Vera packed some things and left some, and departed for Paris. She and Lottie did not kiss, and Vera left the hotel without looking back. Her room – because it was cheaper – was instantly taken over by the mad neighbor. Kevin spent the evening, supperless, and part of the night with Lottie. Vera also must have been an inhibiting factor for him, Lottie decided – not just the phantom detectives. He might have taken Lottie to his hotel, which was more comfortable, but he
thought it would look funny. They had given Vera a day’s start. Kevin and Lottie were leaving for Zurich in the morning, and from Zurich flying home. Lottie did not think this night would give her a claim on Kevin, but when she woke, at an hour she could not place – woke because the Arabs were quarrelling outside the window, got up to shut the window and, in the dark, comb her hair – she thought that a memory of it could. Vera had left a parcel of food. If she had not been afraid of disturbing Kevin, she would have spread it on the table and eaten a meal – salami, pickles, butter, and bread, half a bottle of Sylvaner.

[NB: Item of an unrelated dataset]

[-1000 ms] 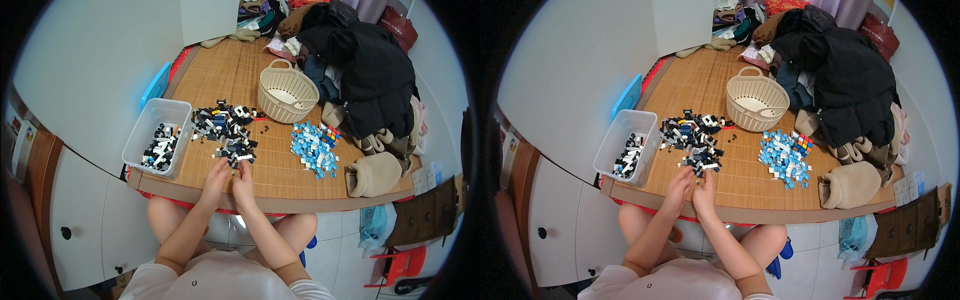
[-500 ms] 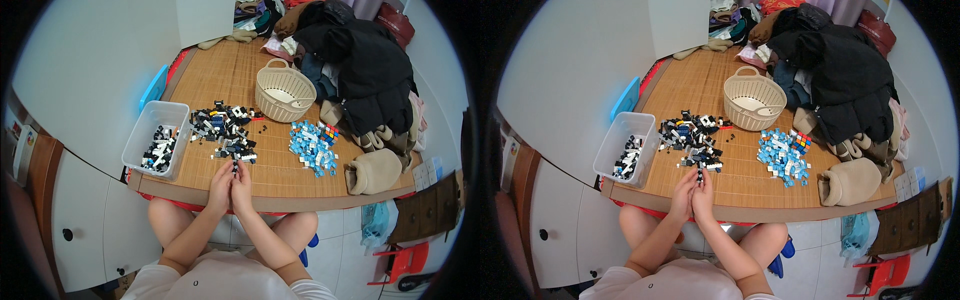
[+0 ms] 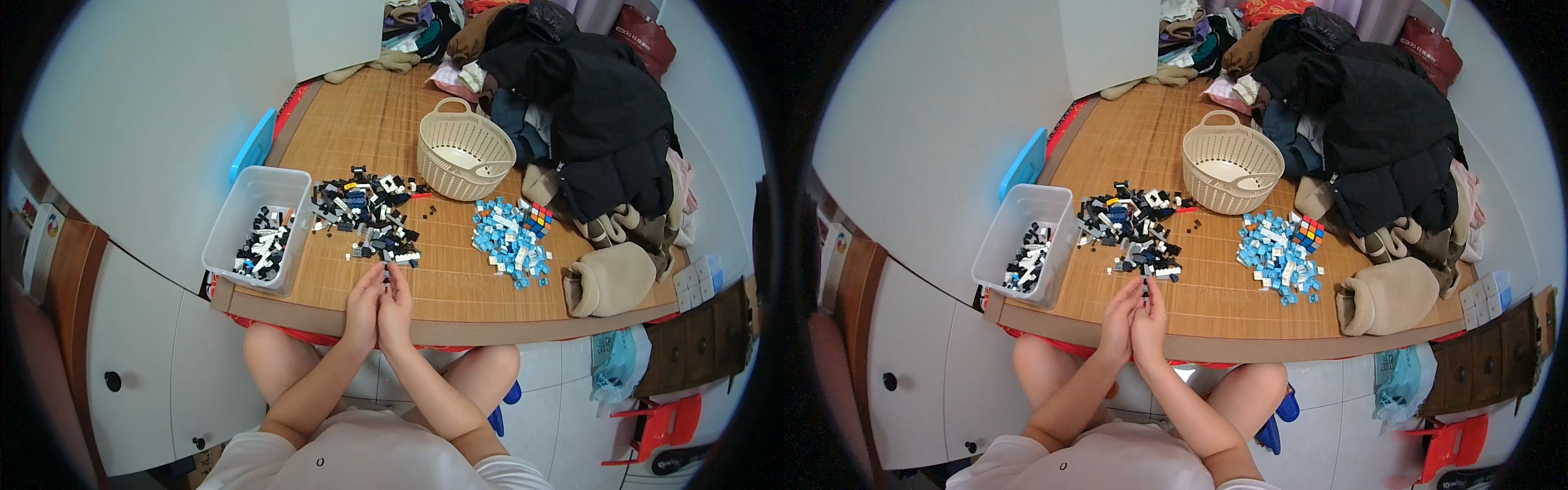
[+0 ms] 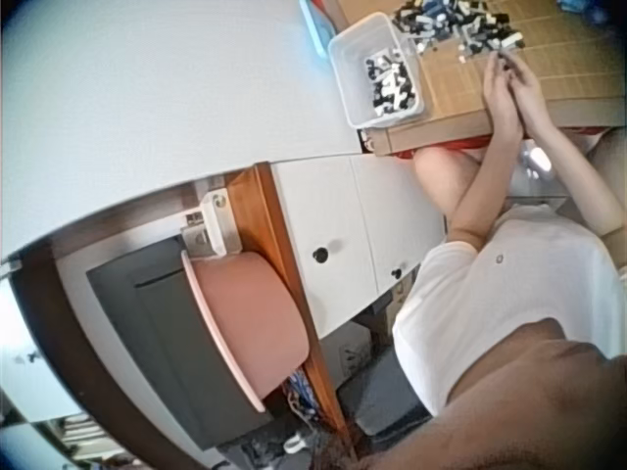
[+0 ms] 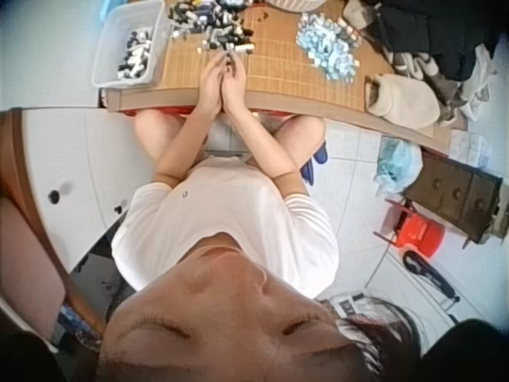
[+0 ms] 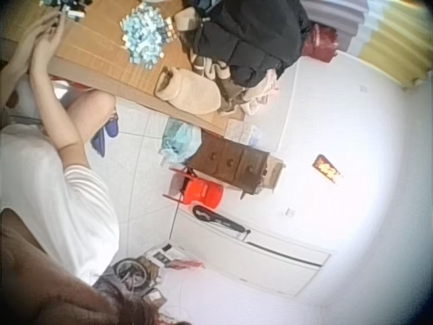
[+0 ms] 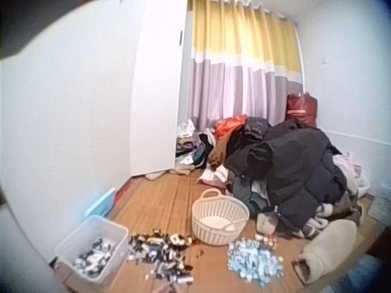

Kevin now rose, obsessed by what the people who owned the hotel might be supposing. He smoked a cigarette, refused the wine, and put on his clothes. He and Lottie were to meet next morning at the station; there was some confusion about the time. Kevin remarked, with a certain pride, that as far as he was concerned it was now around seven at night. He had brought a travelling clock to lend to Lottie so that she could wake up in plenty of time to pack. He set it for six, and placed the clock where she could reach it.

Lottie made a list not of what she was taking but of what she was leaving behind: food, wilted anemones, medicine, all Vera’s residue as well as her own. The hotel maid would have a full day of it, and could not get away with saying “À
quoi bon?”
Lottie could not make herself believe that someone else would be sleeping in this room and that there would be no trace of Lottie and Vera anywhere. She rose before the alarm rang, and stood at the window with the curtain in her hand. She composed, “Last night, just at the end of the night, the sky and the air were white as milk. Snow had fallen and a thick low fog lay in the streets and on the water, filling every crack between the
houses. The cathedral bells were iron and muffled in snow. I heard drunks up and down the sidewalk most of the night.”